VUANCE completed the quarter with cash, restricted cash and cash equivalents totaling $1.1 million and approximately $570,000 utilized on its accounts receivable-based credit line as of June 30, 2009.
The Company's financial results have been prepared on a going concern basis, which presumes the realization of assets and the settlement of liabilities in the normal course of operations. The application of the going concern basis is dependent upon the Company having sufficient available cash resources and achieving profitable operations to generate sufficient cash flows to fund continued operations. Should the Company fail to generate sufficient cash flows from operations, it will require additional financing to remain a going concern.
Use of Non-GAAP Financial Information
In addition to reporting financial results in accordance with generally accepted accounting principles, or GAAP, VUANCE uses non-GAAP measures of operational profit, net income and earnings per share, which are adjustments from results based on GAAP to exclude non-cash equity-based compensation charges in accordance with SFAS 123(R), amortization of intangible assets related to acquisitions, Beneficial conversion feature and amortization of discount on convertible bonds and other related expenses. VUANCE management believes the non-GAAP financial information provided in this release provides meaningful supplemental information regarding our performance and enhances the understanding of the Company's on-going economic performance. The presentation of this non-GAAP financial information is not intended to be considered in isolation or as a substitute for results prepared in accordance with GAAP. Management uses both GAAP and non-GAAP information in evaluating and operating the business and as such deemed it important to provide all this information to investors.
About VUANCE Ltd.
VUANCE Ltd. develops and markets state-of-the-art security solutions for viewing, tracking, locating, credentialing, and managing essential assets and personnel. VUANCE solutions encompass electronic access control, urban security, and critical situation management systems as well as long-range Active RFID for public safety, commercial, and government sectors. The Company's comprehensive product line enables end-to-end solutions that can be employed to successfully overcome the most difficult security challenges. Its Critical Situation Management System (CSMS) is the industry's most comprehensive mobile credentialing and access control system, designed to meet the needs of Homeland Security and other public initiatives. VUANCE is serious about security.

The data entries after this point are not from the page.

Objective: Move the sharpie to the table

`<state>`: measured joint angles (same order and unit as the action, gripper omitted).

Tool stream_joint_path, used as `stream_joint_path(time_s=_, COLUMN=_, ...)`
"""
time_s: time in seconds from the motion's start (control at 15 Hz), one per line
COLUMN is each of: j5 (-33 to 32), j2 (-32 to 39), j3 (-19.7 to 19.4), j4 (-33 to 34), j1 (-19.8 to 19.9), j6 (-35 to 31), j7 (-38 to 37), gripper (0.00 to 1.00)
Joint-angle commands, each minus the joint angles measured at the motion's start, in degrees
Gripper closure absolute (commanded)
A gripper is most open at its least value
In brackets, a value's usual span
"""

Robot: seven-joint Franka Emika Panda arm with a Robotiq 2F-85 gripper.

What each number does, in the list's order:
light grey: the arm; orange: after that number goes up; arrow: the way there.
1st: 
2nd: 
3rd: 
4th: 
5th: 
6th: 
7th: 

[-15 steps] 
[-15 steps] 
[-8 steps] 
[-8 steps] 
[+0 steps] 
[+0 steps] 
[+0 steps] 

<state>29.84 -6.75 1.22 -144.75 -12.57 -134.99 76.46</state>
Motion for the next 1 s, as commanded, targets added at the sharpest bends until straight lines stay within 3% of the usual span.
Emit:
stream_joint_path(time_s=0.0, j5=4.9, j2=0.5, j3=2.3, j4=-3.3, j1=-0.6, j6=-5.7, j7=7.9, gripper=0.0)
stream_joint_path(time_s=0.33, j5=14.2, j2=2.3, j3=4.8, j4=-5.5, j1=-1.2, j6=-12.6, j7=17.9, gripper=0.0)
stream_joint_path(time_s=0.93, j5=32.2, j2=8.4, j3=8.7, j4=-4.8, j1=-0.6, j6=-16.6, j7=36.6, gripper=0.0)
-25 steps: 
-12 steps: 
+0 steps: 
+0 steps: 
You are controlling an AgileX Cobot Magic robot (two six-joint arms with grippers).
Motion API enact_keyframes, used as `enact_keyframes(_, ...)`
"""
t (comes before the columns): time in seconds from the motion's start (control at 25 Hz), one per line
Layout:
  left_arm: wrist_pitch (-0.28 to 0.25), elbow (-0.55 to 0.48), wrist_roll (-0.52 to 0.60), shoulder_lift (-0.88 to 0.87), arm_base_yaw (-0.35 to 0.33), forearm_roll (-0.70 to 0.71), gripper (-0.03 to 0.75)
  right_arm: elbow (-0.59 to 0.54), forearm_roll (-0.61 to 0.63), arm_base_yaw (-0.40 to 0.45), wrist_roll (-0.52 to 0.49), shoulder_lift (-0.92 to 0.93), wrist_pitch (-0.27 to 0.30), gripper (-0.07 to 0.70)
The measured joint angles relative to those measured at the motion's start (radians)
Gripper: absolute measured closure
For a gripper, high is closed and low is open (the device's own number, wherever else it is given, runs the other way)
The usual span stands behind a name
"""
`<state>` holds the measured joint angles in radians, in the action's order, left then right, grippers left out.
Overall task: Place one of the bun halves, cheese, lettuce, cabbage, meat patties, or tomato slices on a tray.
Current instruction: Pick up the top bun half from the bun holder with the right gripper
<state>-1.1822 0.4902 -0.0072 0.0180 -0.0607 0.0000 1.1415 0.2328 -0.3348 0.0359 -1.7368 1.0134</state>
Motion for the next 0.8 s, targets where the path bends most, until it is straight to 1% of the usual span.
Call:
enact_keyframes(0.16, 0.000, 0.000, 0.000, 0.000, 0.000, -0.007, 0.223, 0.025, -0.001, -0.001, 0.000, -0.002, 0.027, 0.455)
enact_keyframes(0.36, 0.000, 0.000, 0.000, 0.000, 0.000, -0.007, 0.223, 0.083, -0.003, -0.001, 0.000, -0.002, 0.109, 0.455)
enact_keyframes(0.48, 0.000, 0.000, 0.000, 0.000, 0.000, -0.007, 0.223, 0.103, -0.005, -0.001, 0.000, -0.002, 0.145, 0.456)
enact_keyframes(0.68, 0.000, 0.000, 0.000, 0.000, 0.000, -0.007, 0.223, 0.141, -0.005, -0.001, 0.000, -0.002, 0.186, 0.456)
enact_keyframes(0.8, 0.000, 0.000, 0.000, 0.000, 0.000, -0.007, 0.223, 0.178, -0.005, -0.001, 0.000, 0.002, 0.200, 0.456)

VUANCE Ltd. is headquartered in Franklin, WI. Its common stock is listed on the NASDAQ Capital Market under the symbol "VUNC." For more information, visit http://www.vuance.com/.
Safe Harbor
This press release contains forward-looking statements within the meaning of Section 27A of the Securities Act of 1933, as amended, and Section 21E of the Securities Exchange Act of 1934, as amended. Statements preceded or followed by or that otherwise include the words "believes", "expects", "anticipates", "intends", "projects", "estimates", "plans", and similar expressions or future or conditional verbs such as "will", "should", "would", "may" and "could" are generally forward-looking in nature and not historical facts. Forward-looking statements in this release also include statements about business and economic trends. Investors should also consider the areas of risk described under the heading "Forward Looking Statements" and those factors captioned as "Risk Factors" in the Company's periodic reports under the Securities Exchange Act of 1934, as amended, or in connection with any forward-looking statements that may be made by the Company. These statements are subject to known and unknown risks, uncertainties and other factors that may cause actual results, performance or achievements to be materially different from any future results, performance or achievements expressed or implied by such forward-looking statements arising from the annual audit by management and the Company's independent auditors. The Company undertakes no obligation to update or revise these forward-looking statements, whether as a result of new information, future events or otherwise, after the date of this press release.
The Company also disclaims any duty to comment upon or correct information that may be contained in reports published by the investment community.
Investor/Media Contact
Hayden IR
Brett Maas, 646-536-7331
CONDENSED CONSOLIDATED BALANCE SHEETS
U.S. dollars in thousands
June 30, December 31,
2009 2008
---- ----
Unaudited Audited
--------- -------
ASSETS
CURRENT ASSETS:
Cash and cash equivalents $106 $812
Restricted cash deposit 988 2,150
Trade receivables, net of allowance
for doubtful accounts 1,441 840
Other accounts receivable and
prepaid expenses 363 1,074
Inventories 905 1,307
Assets attributed to discontinued
operations - 260
--- ---
Total current assets 3,803 6,443
-------------------- ----- -----
INVESTMENTS AND LONG-TERM RECEIVABLES:
Severance pay fund 253 314
--- ---
PROPERTY AND EQUIPMENT, NET 199 218
--- ---
OTHER ASSETS
Goodwill 685 685
Intangible assets and deferred charges 1,268 1,275
----- -----
Total Other Assets 1,953 1,960
------------------ ----- -----
TOTAL ASSETS $6,208 $8,935
====== ======
(*) Includes $535 that is pledged to the holder of $2,500 of convertible
bonds. In August 2009 the parties amended the agreement and agreed
among other terms to release the pledged cash. For more information on
the amendment please see the Company's 6-K dated Aug 20, 2009.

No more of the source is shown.